### TASK REQUIREMENTS
Apart from the images, every record below must be given again without alteration.

(Data items)
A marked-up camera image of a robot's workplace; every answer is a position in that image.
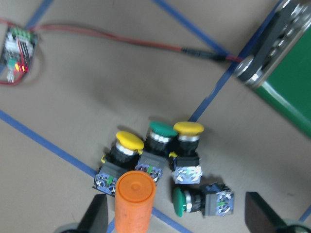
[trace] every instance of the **circuit board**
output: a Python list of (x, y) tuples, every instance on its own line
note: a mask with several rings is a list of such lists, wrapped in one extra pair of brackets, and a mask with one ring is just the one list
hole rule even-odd
[(13, 83), (20, 73), (30, 70), (38, 36), (19, 27), (9, 27), (4, 39), (0, 65), (8, 68), (7, 81)]

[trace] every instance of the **yellow button cap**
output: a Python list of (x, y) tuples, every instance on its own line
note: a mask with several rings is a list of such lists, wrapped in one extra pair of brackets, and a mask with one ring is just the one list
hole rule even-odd
[(117, 132), (117, 140), (119, 143), (130, 150), (142, 150), (144, 148), (143, 141), (132, 133), (126, 131)]
[(202, 133), (204, 126), (196, 122), (181, 121), (174, 125), (174, 130), (180, 135), (194, 136)]

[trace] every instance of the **blue tape line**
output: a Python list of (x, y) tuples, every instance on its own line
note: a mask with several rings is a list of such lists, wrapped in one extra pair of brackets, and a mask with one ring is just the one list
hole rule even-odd
[(309, 208), (303, 213), (303, 215), (300, 217), (299, 221), (304, 222), (307, 220), (307, 218), (311, 215), (311, 205)]
[(109, 223), (106, 233), (112, 233), (114, 229), (115, 229), (115, 219), (113, 219)]
[[(270, 14), (267, 16), (267, 18), (264, 20), (264, 22), (261, 24), (261, 26), (257, 29), (255, 34), (250, 38), (250, 40), (247, 42), (245, 47), (241, 50), (239, 57), (245, 57), (249, 54), (250, 50), (254, 46), (254, 44), (257, 42), (258, 38), (264, 31), (264, 29), (267, 27), (269, 22), (271, 21), (276, 8), (280, 5), (282, 0), (280, 0), (273, 10), (270, 12)], [(235, 68), (238, 64), (233, 63), (227, 71), (222, 75), (222, 77), (218, 80), (218, 82), (215, 85), (215, 88), (212, 90), (209, 96), (207, 96), (197, 107), (197, 109), (194, 111), (194, 113), (191, 115), (188, 121), (196, 122), (199, 117), (203, 114), (203, 112), (207, 109), (207, 107), (210, 105), (210, 103), (214, 100), (214, 98), (217, 96), (217, 94), (220, 92), (220, 90), (223, 88), (225, 83), (229, 80), (229, 78), (234, 73)]]
[(43, 2), (40, 4), (40, 6), (37, 8), (33, 16), (30, 18), (30, 20), (27, 22), (25, 28), (29, 28), (31, 26), (34, 26), (39, 22), (39, 20), (43, 17), (43, 15), (46, 13), (50, 5), (53, 3), (54, 0), (43, 0)]
[(213, 39), (210, 38), (205, 32), (199, 29), (194, 23), (190, 22), (185, 16), (183, 16), (180, 12), (174, 9), (171, 5), (169, 5), (165, 0), (152, 0), (156, 4), (158, 4), (163, 10), (169, 13), (172, 17), (174, 17), (179, 23), (181, 23), (184, 27), (186, 27), (189, 31), (203, 40), (209, 47), (212, 47), (218, 53), (223, 55), (229, 55), (230, 53), (224, 49), (222, 46), (217, 44)]
[(181, 233), (192, 233), (187, 228), (184, 228), (178, 222), (175, 222), (170, 217), (163, 214), (161, 211), (157, 210), (156, 208), (152, 209), (152, 214)]
[(4, 111), (0, 110), (0, 119), (6, 122), (7, 124), (11, 125), (16, 130), (20, 131), (22, 134), (26, 135), (27, 137), (31, 138), (33, 141), (39, 143), (49, 151), (53, 152), (54, 154), (58, 155), (65, 161), (69, 162), (70, 164), (74, 165), (81, 171), (85, 172), (86, 174), (90, 175), (91, 177), (94, 177), (97, 173), (94, 169), (90, 168), (88, 165), (82, 163), (80, 160), (76, 159), (72, 155), (68, 154), (64, 150), (60, 149), (53, 143), (49, 142), (44, 137), (40, 136), (39, 134), (35, 133), (22, 123), (18, 122), (8, 114), (6, 114)]

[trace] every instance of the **orange bottle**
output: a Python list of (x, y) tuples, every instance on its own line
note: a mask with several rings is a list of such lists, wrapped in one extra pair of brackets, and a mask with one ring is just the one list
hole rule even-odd
[(118, 233), (145, 233), (148, 230), (156, 185), (141, 171), (129, 171), (117, 182), (115, 226)]

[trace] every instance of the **gray surface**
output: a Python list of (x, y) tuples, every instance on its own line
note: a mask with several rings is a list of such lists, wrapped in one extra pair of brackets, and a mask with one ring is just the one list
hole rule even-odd
[[(39, 2), (20, 8), (20, 1), (3, 1), (0, 15), (26, 22)], [(276, 0), (170, 3), (237, 54)], [(151, 1), (55, 1), (42, 22), (50, 20), (205, 47)], [(3, 38), (5, 27), (0, 29)], [(40, 38), (25, 82), (0, 86), (0, 109), (96, 170), (118, 130), (145, 136), (150, 119), (187, 120), (225, 70), (214, 62), (98, 38), (68, 33)], [(245, 191), (258, 191), (283, 218), (301, 216), (311, 202), (309, 139), (234, 78), (199, 122), (206, 127), (198, 149), (205, 181), (223, 180), (236, 192), (235, 213), (178, 218), (167, 168), (157, 186), (157, 209), (195, 233), (243, 233)], [(79, 221), (97, 193), (93, 179), (3, 122), (0, 131), (1, 232), (50, 233)], [(113, 199), (108, 202), (112, 219)], [(172, 232), (155, 220), (149, 232), (165, 229)]]

### RESPONSE
A marked-up camera image of a robot's workplace; every answer is a position in that image.
[trace] every instance of the **circuit board**
output: a Python list of (x, y) tuples, every instance on its own line
note: a mask with several rings is a list of such lists, wrapped in one extra pair of brackets, and a mask with one ring is just the one list
hole rule even-odd
[(13, 83), (20, 73), (30, 70), (38, 36), (19, 27), (9, 27), (4, 39), (0, 65), (8, 68), (7, 81)]

[trace] every instance of the **yellow button cap**
output: a Python list of (x, y) tuples, every instance on its own line
note: a mask with several rings is a list of such lists, wrapped in one extra pair of brackets, and a mask with one ring is just the one list
hole rule even-odd
[(117, 132), (117, 140), (119, 143), (130, 150), (142, 150), (144, 148), (143, 141), (132, 133), (126, 131)]
[(202, 133), (204, 126), (196, 122), (181, 121), (174, 125), (174, 130), (180, 135), (194, 136)]

[trace] every instance of the **blue tape line**
output: a Python list of (x, y) tuples, every instance on its own line
note: a mask with several rings is a list of such lists, wrapped in one extra pair of brackets, and a mask with one ring is just the one list
hole rule even-odd
[(309, 208), (303, 213), (303, 215), (300, 217), (299, 221), (304, 222), (307, 220), (307, 218), (311, 215), (311, 205)]
[(109, 223), (106, 233), (112, 233), (114, 229), (115, 229), (115, 219), (113, 219)]
[[(270, 14), (267, 16), (267, 18), (264, 20), (264, 22), (261, 24), (261, 26), (257, 29), (255, 34), (250, 38), (250, 40), (247, 42), (245, 47), (241, 50), (239, 57), (245, 57), (249, 54), (250, 50), (254, 46), (254, 44), (257, 42), (258, 38), (264, 31), (264, 29), (267, 27), (269, 22), (271, 21), (276, 8), (280, 5), (282, 0), (280, 0), (273, 10), (270, 12)], [(235, 68), (238, 64), (233, 63), (227, 71), (222, 75), (222, 77), (218, 80), (218, 82), (215, 85), (215, 88), (212, 90), (209, 96), (207, 96), (197, 107), (197, 109), (194, 111), (194, 113), (191, 115), (188, 121), (196, 122), (199, 117), (203, 114), (203, 112), (207, 109), (207, 107), (210, 105), (210, 103), (214, 100), (214, 98), (217, 96), (217, 94), (220, 92), (220, 90), (223, 88), (225, 83), (229, 80), (229, 78), (234, 73)]]
[(43, 2), (40, 4), (40, 6), (37, 8), (33, 16), (30, 18), (30, 20), (27, 22), (25, 28), (29, 28), (31, 26), (34, 26), (39, 22), (39, 20), (43, 17), (43, 15), (46, 13), (50, 5), (53, 3), (54, 0), (43, 0)]
[(213, 39), (210, 38), (205, 32), (199, 29), (194, 23), (190, 22), (185, 16), (183, 16), (180, 12), (174, 9), (171, 5), (169, 5), (165, 0), (152, 0), (156, 4), (158, 4), (163, 10), (169, 13), (172, 17), (174, 17), (179, 23), (181, 23), (184, 27), (186, 27), (189, 31), (203, 40), (209, 47), (212, 47), (218, 53), (223, 55), (229, 55), (230, 53), (224, 49), (222, 46), (217, 44)]
[(181, 233), (192, 233), (187, 228), (184, 228), (178, 222), (175, 222), (170, 217), (163, 214), (161, 211), (157, 210), (156, 208), (152, 209), (152, 214)]
[(4, 111), (0, 110), (0, 119), (6, 122), (7, 124), (11, 125), (16, 130), (20, 131), (22, 134), (26, 135), (27, 137), (31, 138), (33, 141), (39, 143), (49, 151), (53, 152), (54, 154), (58, 155), (65, 161), (69, 162), (70, 164), (74, 165), (81, 171), (85, 172), (86, 174), (90, 175), (91, 177), (94, 177), (97, 173), (94, 169), (90, 168), (88, 165), (82, 163), (80, 160), (76, 159), (72, 155), (68, 154), (64, 150), (60, 149), (53, 143), (49, 142), (44, 137), (40, 136), (39, 134), (35, 133), (22, 123), (18, 122), (8, 114), (6, 114)]

[trace] every instance of the **orange bottle**
output: a Python list of (x, y) tuples, every instance on its own line
note: a mask with several rings is a list of such lists, wrapped in one extra pair of brackets, and a mask with one ring is just the one list
hole rule even-odd
[(118, 233), (145, 233), (148, 230), (156, 185), (141, 171), (129, 171), (117, 182), (115, 226)]

[trace] every instance of the **gray surface**
output: a Python list of (x, y) tuples, every instance on its own line
note: a mask with several rings is a list of such lists, wrapped in one extra pair of brackets, and a mask with one ring is just the one list
hole rule even-odd
[[(39, 2), (20, 8), (20, 1), (3, 1), (0, 15), (26, 22)], [(276, 0), (170, 3), (237, 54)], [(151, 1), (55, 1), (42, 22), (50, 20), (205, 47)], [(3, 38), (5, 27), (0, 29)], [(40, 38), (25, 82), (0, 86), (0, 109), (96, 170), (118, 130), (145, 136), (150, 119), (187, 120), (225, 70), (214, 62), (98, 38), (68, 33)], [(245, 191), (258, 191), (283, 218), (301, 216), (311, 202), (309, 139), (234, 78), (199, 122), (206, 127), (198, 149), (205, 181), (223, 180), (236, 192), (235, 213), (178, 218), (167, 168), (157, 186), (157, 209), (195, 233), (243, 233)], [(79, 221), (97, 193), (93, 179), (3, 122), (0, 131), (1, 232), (50, 233)], [(113, 199), (108, 202), (112, 219)], [(172, 232), (155, 220), (149, 232), (165, 229)]]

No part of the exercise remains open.